* [Task directions]: Go through the material and copy every line in which "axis" appears.

* [Given information]:
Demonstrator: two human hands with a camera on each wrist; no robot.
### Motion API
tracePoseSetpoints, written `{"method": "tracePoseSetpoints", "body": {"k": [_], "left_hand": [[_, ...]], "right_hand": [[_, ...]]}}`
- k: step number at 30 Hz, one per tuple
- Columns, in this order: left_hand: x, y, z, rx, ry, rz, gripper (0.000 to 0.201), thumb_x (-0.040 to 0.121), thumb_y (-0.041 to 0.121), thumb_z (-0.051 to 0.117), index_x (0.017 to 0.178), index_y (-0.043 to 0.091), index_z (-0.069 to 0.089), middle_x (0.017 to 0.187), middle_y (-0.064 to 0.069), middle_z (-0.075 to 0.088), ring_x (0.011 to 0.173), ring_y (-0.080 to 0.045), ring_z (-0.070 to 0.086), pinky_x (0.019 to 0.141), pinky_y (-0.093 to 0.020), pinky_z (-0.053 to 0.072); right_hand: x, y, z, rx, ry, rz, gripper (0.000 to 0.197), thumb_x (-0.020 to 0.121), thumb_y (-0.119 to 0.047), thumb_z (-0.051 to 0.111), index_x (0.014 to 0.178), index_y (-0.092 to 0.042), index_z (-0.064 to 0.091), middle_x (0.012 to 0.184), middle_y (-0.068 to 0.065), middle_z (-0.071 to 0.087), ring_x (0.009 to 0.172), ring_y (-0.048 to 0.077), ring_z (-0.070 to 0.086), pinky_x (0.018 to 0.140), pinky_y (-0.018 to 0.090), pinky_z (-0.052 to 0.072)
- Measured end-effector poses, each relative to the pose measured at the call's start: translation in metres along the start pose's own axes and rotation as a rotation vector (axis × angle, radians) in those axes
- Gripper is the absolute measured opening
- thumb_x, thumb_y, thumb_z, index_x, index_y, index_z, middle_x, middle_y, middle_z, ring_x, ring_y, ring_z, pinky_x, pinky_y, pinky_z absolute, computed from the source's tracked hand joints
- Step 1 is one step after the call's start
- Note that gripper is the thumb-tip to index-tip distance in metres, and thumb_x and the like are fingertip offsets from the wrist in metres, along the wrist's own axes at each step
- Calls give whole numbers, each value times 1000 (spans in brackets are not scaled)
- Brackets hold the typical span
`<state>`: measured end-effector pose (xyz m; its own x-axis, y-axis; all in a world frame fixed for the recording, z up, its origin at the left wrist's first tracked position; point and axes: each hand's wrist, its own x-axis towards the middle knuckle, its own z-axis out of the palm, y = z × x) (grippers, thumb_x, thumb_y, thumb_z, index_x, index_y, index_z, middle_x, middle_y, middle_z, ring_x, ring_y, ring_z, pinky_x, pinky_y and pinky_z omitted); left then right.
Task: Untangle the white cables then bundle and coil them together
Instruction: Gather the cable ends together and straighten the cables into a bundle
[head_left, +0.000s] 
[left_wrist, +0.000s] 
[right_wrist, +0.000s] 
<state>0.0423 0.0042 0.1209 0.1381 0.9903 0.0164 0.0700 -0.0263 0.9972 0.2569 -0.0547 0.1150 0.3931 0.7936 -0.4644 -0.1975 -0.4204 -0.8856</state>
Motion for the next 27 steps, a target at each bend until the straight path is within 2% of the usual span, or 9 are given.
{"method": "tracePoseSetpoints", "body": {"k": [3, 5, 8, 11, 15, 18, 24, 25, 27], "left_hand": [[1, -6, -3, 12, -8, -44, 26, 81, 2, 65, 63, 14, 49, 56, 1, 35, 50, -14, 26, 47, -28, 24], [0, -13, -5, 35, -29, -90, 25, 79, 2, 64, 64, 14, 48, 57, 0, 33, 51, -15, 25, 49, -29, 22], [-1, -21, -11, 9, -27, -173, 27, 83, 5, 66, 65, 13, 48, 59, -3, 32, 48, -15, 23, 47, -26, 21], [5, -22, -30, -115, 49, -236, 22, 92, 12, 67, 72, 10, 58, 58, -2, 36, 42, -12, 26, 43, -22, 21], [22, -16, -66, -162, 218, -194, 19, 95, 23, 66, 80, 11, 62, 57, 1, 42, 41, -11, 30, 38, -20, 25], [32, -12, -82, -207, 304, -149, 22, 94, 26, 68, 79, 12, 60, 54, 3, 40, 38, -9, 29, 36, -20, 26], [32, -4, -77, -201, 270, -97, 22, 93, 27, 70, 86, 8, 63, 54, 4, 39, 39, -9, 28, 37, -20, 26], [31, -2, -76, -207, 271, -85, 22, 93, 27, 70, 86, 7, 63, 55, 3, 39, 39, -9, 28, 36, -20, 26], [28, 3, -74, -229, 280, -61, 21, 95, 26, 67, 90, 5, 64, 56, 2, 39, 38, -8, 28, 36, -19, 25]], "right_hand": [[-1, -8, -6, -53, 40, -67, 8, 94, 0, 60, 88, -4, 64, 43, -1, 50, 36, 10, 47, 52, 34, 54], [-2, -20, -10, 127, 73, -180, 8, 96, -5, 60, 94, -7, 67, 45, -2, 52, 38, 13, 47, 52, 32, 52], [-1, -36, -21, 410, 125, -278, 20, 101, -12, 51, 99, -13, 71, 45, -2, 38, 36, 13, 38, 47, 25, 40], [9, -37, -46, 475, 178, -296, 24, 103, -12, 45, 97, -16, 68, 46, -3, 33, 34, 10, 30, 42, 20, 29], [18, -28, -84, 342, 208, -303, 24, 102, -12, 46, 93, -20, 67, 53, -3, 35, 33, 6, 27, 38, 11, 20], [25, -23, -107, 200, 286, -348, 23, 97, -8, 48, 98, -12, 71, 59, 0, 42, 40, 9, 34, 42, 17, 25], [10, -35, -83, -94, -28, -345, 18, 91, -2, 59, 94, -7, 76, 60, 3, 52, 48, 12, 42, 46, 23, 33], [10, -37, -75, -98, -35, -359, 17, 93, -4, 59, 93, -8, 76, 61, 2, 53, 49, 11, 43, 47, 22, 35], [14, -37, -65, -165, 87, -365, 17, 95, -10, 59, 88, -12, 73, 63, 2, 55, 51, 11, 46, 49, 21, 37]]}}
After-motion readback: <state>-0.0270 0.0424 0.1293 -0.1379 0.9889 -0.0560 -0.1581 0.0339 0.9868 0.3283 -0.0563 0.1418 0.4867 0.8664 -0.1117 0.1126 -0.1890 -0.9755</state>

* [Answer to this exercise]:
- Measured end-effector poses, each relative to the pose measured at the call's start: translation in metres along the start pose's own axes and rotation as a rotation vector (axis × angle, radians) in those axes
`<state>`: measured end-effector pose (xyz m; its own x-axis, y-axis; all in a world frame fixed for the recording, z up, its origin at the left wrist's first tracked position; point and axes: each hand's wrist, its own x-axis towards the middle knuckle, its own z-axis out of the palm, y = z × x) (grippers, thumb_x, thumb_y, thumb_z, index_x, index_y, index_z, middle_x, middle_y, middle_z, ring_x, ring_y, ring_z, pinky_x, pinky_y and pinky_z omitted); left then right.

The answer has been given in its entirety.